Le président congolais, Denis Sassou Nguesso, a été invité au forum francophone de Lyon sur le développement durable, particulièrement en sa qualité de porte-parole de l’Afrique au sommet de Rio+20 qui se tiendra en juin 2012. A cette occasion, le chef de l’Etat a pris la parole, à la cérémonie d’ouverture, le mercredi 8 février dernier, au forum francophone préparatoire de Rio+20, à Lyon, non seulement pour souligner les idées force de la position de l’Afrique, mais également pour appeler la jeunesse du monde entier à prendre conscience des phénomènes de changements climatiques auxquels l’humanité est confrontée.

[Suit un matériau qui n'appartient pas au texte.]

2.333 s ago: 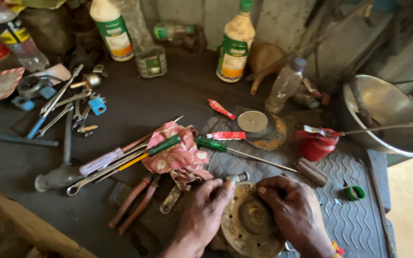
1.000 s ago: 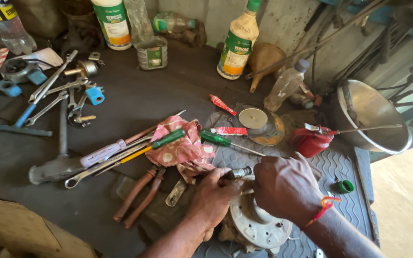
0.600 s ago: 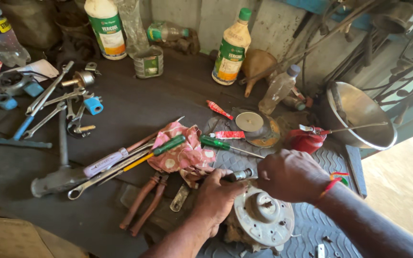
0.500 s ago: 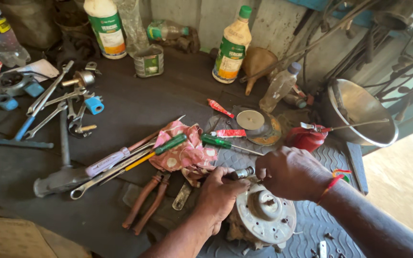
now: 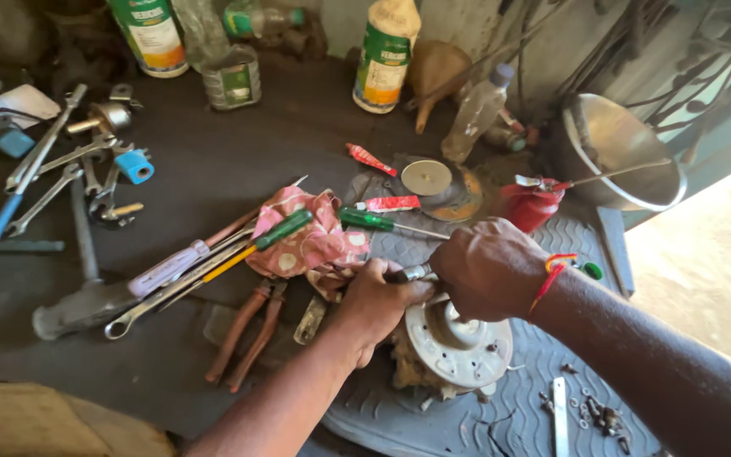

Avant lui, signalons que la cérémonie d’ouverture était aussi marquée par l’intervention de Gérard Collomb, maire de la ville de Lyon, qui a souhaité la bienvenue à ses hôtes. Il a vanté les mérites de la ville de Lyon et son rôle incontournable dans l’organisation des grands événements comme le forum international de la francophonie sur le développement durable. Jean-Pierre Raffarin, le second intervenant, a dit aimer les réunions de famille. «J’aime les réunions de famille, car je compare la francophonie comme une grande famille...», a-t-il déclaré. 
Après l’intervention de Brice Lalonde, ancien ministre et coordonnateur exécutif, qui a mis l’accent sur l’importance de ce genre de rencontres et du développement durable, le tour est revenu au président du Niger, Mahamadou Issoufou, qui a parlé de son pays en proie à beaucoup de difficultés, dans le cadre de son développement, avec la sécheresse due au dérèglement climatique. Le thème abordé, le développement durable,  rentre bien dans la réalité quotidienne de son pays, a-t-il signifié.
Le président Denis Sassou Nguesso a loué ce genre d’initiatives. Mais, il a regretté que de Rio 92 à Rio+20, que de chemin parcouru,  mais beaucoup de choses restent encore à faire. «Sur le développement durable, sur les changements climatiques, peu d’engagements ont été respectés», a-t-il constaté.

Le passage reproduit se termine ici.